Playwright: Bertolt Brecht
At: Big Picture Group at the Athenaeum, 2936 N. Southport
Phone: 773-935-6860; $10-$15
Runs through: July 29
BY MARY SHEN BARNIDGE
Don't be fooled by the title. Pre-revolutionary China's remote Szechwan province has no more to do with Bertolt Brecht's 1943 play than Prohibition-era Chicago with Happy End or the Hundred Years' War with Mother Courage. His heroine—the young prostitute, Shen Te, whose kindness toward the incognito 'Illustrious Ones' is rewarded by money enabling her to abandon her sordid career and open a small shop—suffers the same trials as businesswomen the world over. No sooner does she adopt a 'legitimate' lifestyle than she is beset by a hoard of swindlers, beggars and assorted freeloaders, including the obligatory handsome-but-shiftless boyfriend, so that she is forced to adopt an alternative identity—the ruthless male cousin, Shui Ta—to deal with these parasitic oppressors.
Unlike the Illustrious Ones, however, the real stars of this Big Picture Group production are never seen by the audience. They are the engineers—in particular, video designer Andrew Schneider, sound designer David Getzin and lighting designer Margaret Hartmann—who keep the high-tech effects coming with dazzling precision to make the most of a nearly-bare stage dominated by a barricade of television monitors locating us environmentally and thematically, flanked by a blank wall on which nocturnal visions are projected. Also contributing hugely to the kaleidoscopic ambience are Erin Liston's anime-based costumes; Daphne McCoy and Shannon Welling's Bollywood/hip-hop dance choreography; and whoever keeps the batteries recharged in the toy cars that convey the Celestial Messengers onstage.

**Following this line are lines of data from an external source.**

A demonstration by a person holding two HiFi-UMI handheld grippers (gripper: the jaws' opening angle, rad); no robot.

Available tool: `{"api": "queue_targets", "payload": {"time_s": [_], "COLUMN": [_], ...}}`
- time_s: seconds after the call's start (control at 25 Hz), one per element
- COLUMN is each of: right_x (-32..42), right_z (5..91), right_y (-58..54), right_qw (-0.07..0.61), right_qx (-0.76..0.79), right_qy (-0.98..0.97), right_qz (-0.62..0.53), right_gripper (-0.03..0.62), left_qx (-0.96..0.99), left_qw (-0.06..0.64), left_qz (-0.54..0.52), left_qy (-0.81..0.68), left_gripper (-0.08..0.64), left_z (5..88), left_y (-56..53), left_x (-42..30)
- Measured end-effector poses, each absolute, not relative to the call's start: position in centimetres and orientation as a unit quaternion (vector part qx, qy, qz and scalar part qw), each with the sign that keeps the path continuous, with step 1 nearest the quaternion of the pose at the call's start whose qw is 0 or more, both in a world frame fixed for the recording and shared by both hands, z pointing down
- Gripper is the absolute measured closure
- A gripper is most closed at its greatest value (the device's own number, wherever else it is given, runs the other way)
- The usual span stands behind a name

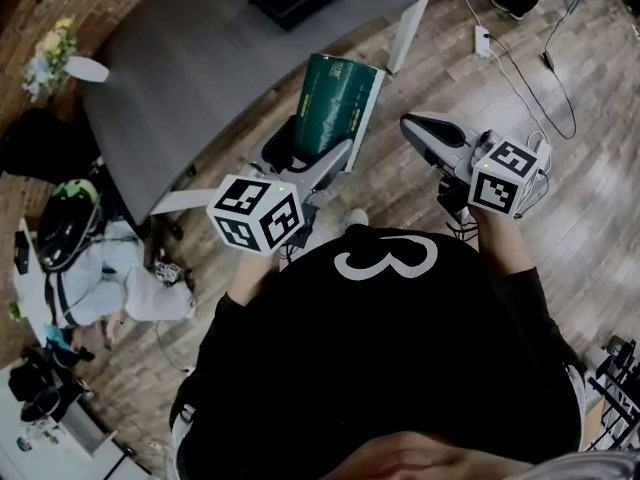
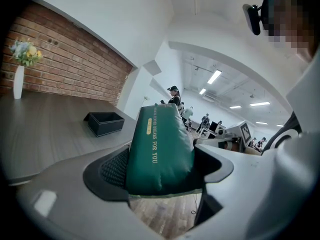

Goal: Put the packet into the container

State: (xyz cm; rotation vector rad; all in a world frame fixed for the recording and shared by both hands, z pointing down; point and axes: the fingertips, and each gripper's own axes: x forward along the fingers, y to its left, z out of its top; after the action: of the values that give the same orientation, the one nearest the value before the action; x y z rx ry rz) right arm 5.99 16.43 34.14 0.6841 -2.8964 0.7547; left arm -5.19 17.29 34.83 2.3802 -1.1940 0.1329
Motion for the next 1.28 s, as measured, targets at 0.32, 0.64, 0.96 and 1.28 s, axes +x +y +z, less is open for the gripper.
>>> {"api": "queue_targets", "payload": {"time_s": [0.32,0.64,0.96,1.28], "right_x": [3.3,3.4,4.3,5.0], "right_z": [33.0,33.1,31.3,30.4], "right_y": [13.0,7.8,-0.5,-6.7], "right_qw": [0.031,0.021,0.008,0.014], "right_qx": [0.226,0.213,0.188,0.170], "right_qy": [-0.945,-0.945,-0.954,-0.960], "right_qz": [0.236,0.245,0.232,0.220], "right_gripper": [0.591,0.591,0.591,0.591], "left_qx": [0.871,0.866,0.858,0.846], "left_qw": [0.219,0.222,0.202,0.157], "left_qz": [0.058,0.065,0.078,0.103], "left_qy": [-0.436,-0.444,-0.466,-0.498], "left_gripper": [0.135,0.135,0.135,0.135], "left_z": [34.0,34.0,32.6,31.4], "left_y": [13.7,9.3,2.0,-4.8], "left_x": [-7.8,-7.6,-7.0,-7.6]}}
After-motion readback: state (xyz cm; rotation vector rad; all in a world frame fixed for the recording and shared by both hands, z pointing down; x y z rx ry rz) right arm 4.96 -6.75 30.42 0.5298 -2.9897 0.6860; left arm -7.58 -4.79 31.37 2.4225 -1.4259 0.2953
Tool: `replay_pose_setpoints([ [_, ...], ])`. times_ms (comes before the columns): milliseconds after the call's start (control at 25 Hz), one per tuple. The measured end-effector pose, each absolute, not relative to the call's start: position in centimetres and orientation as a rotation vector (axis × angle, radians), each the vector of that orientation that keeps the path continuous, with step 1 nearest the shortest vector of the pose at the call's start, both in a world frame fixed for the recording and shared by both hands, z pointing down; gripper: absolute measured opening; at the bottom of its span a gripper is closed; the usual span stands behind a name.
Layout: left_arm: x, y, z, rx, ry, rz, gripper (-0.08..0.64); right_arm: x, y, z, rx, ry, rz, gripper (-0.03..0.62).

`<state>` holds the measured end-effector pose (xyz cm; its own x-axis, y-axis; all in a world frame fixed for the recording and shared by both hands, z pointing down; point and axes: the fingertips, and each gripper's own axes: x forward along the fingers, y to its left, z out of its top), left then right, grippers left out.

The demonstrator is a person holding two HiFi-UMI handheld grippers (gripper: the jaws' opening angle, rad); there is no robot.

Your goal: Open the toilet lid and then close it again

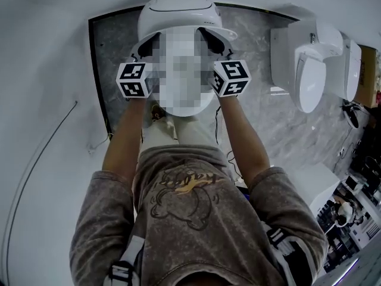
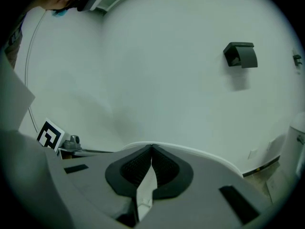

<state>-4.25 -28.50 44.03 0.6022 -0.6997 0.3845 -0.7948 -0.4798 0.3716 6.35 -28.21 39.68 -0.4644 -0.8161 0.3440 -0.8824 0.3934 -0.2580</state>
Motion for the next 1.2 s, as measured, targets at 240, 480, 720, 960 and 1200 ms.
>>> replay_pose_setpoints([
  [240,-4.2,-32.4,44.2,2.278,-1.221,0.229,0.008,6.4,-32.1,40.1,1.471,-2.502,0.597,0.028],
  [480,-4.1,-34.3,43.7,2.28,-1.254,0.216,0.009,6.6,-33.1,40.3,1.444,-2.515,0.592,0.028],
  [720,-3.1,-34.0,42.2,2.293,-1.258,0.219,0.009,9.4,-32.8,39.8,1.51,-2.49,0.627,0.028],
  [960,-2.7,-34.0,40.2,2.332,-1.277,0.213,0.01,11.2,-32.8,38.2,1.573,-2.51,0.615,0.034],
  [1200,-1.6,-34.9,38.3,2.4,-1.254,0.205,0.192,11.6,-33.4,37.5,1.542,-2.5,0.625,0.269],
])
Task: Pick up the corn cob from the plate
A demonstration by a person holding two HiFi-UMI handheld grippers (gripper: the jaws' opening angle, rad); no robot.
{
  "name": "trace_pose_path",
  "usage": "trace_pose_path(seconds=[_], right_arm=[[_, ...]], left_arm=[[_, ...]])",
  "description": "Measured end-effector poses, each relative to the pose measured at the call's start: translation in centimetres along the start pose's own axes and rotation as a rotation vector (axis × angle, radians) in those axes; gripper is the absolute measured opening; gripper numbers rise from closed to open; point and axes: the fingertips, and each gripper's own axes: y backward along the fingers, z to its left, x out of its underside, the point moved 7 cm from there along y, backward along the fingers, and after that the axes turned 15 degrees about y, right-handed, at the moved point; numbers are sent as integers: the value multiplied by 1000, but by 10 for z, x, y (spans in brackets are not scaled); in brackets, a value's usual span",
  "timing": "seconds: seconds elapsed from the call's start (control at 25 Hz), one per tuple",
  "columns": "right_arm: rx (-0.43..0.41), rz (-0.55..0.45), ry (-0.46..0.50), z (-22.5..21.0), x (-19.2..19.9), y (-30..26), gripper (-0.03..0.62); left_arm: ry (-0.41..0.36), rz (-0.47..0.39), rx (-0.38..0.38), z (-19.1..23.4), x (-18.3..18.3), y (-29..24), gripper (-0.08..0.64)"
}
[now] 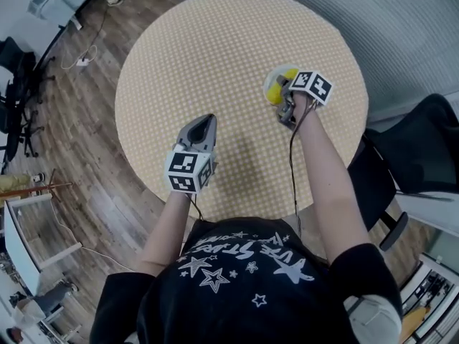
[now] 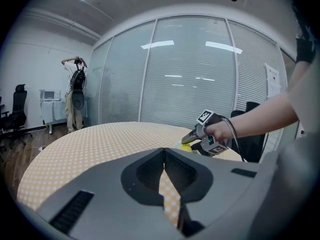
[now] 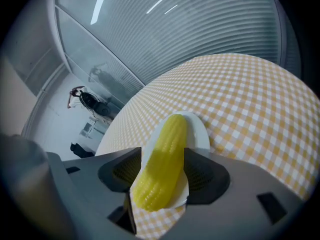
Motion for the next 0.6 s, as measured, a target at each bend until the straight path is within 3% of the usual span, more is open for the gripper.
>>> trace_pose_path(seconds=[0.16, 0.4, 0.6], right_arm=[[99, 59, 35, -2, -3, -11, 253], [186, 117, 132, 4, -11, -25, 261], [232, 179, 155, 4, -10, -32, 261]], left_arm=[[7, 15, 28, 11, 0, -9, 9], [13, 29, 63, 25, 0, -20, 9], [40, 47, 81, 33, 4, -23, 9]])
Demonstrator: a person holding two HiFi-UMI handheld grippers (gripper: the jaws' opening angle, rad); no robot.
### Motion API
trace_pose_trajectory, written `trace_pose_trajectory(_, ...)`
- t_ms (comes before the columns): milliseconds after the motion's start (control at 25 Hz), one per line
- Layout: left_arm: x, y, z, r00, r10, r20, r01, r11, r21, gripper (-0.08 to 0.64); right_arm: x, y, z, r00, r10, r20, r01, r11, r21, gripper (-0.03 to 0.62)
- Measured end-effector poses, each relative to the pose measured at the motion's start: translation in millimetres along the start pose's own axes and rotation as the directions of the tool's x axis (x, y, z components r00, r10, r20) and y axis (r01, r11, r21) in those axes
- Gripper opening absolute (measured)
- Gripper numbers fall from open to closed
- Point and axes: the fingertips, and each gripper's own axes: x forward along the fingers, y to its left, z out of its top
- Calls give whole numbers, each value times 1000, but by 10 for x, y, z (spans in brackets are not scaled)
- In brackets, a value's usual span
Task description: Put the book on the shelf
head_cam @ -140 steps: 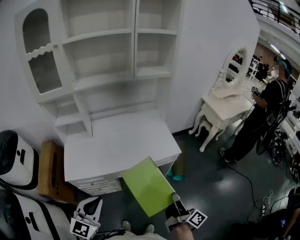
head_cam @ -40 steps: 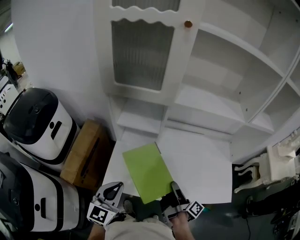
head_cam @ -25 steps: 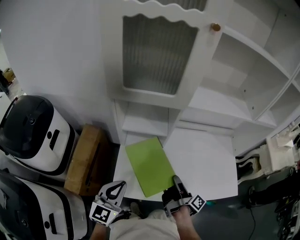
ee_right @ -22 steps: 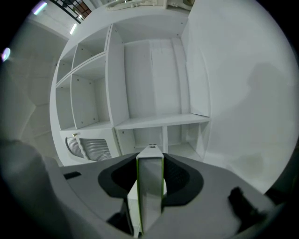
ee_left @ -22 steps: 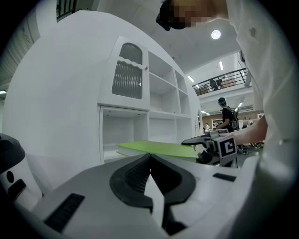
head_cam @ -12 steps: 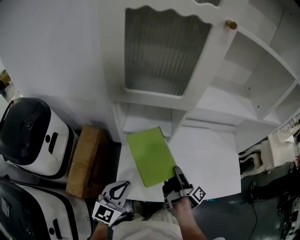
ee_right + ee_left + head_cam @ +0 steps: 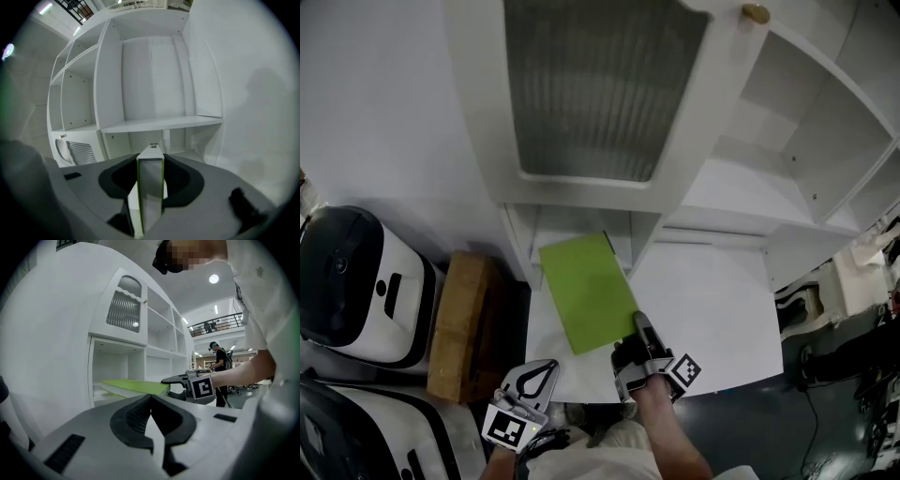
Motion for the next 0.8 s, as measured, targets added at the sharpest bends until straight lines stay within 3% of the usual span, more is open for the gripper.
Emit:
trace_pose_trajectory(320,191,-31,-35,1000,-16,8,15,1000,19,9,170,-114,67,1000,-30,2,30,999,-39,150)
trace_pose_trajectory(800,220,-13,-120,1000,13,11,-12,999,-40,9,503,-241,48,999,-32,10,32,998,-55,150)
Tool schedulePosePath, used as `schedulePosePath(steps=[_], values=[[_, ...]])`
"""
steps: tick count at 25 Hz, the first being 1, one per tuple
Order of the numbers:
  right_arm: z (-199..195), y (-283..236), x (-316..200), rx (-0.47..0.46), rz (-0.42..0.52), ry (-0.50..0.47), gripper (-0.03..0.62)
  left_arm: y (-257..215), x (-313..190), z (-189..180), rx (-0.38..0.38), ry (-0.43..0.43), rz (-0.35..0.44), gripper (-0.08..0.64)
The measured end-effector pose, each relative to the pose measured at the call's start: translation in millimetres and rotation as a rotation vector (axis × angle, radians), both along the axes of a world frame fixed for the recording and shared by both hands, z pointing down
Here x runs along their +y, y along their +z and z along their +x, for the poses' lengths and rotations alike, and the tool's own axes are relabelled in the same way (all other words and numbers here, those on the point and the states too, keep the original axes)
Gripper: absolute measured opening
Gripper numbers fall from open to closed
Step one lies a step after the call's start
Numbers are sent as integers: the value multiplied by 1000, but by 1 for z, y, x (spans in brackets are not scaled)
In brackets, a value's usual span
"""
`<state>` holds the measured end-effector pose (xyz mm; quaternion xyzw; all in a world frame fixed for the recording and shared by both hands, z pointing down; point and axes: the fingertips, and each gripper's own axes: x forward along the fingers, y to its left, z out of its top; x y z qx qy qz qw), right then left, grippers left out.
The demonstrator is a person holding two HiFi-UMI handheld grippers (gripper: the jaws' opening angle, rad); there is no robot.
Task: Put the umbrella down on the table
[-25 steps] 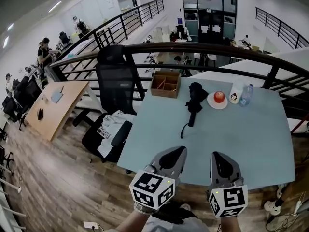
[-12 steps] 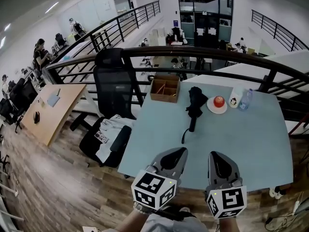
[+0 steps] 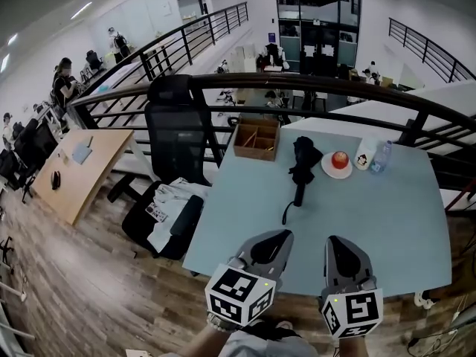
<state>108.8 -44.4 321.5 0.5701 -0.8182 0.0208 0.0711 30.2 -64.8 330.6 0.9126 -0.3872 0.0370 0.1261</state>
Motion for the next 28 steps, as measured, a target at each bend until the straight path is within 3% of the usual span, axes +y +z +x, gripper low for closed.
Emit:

With such abundant mechanical and conceptual spectacles, you'd almost think actors would be extraneous. But Brecht's didactic lehrstücke requires more than clever special effects for successful rehydration, and director Roger Bechtel is lucky to have in his cast Simone Roos playing the long-suffering Shen Te/Shui Ta, along with Beth Stelling as Wang the water-seller, who guides us through our story with irrepressible charm from the moment that she pops out from the video-grid like a mischievous elf ( though Jeremy Schaefer wins our hearts in the role of Shu Fu, the lovestruck butcher come a-courting ) . Assisted by an ensemble of uniform exuberance, if varying expertise, they command our intellectual and emotional attention throughout this lesson in capitalistic economics and establishment-approved theology right up to its predictably pessimistic conclusion, at which time Wang challenges us to find a solution to the destructive unhappiness engendered by poverty. Well? Have you got one?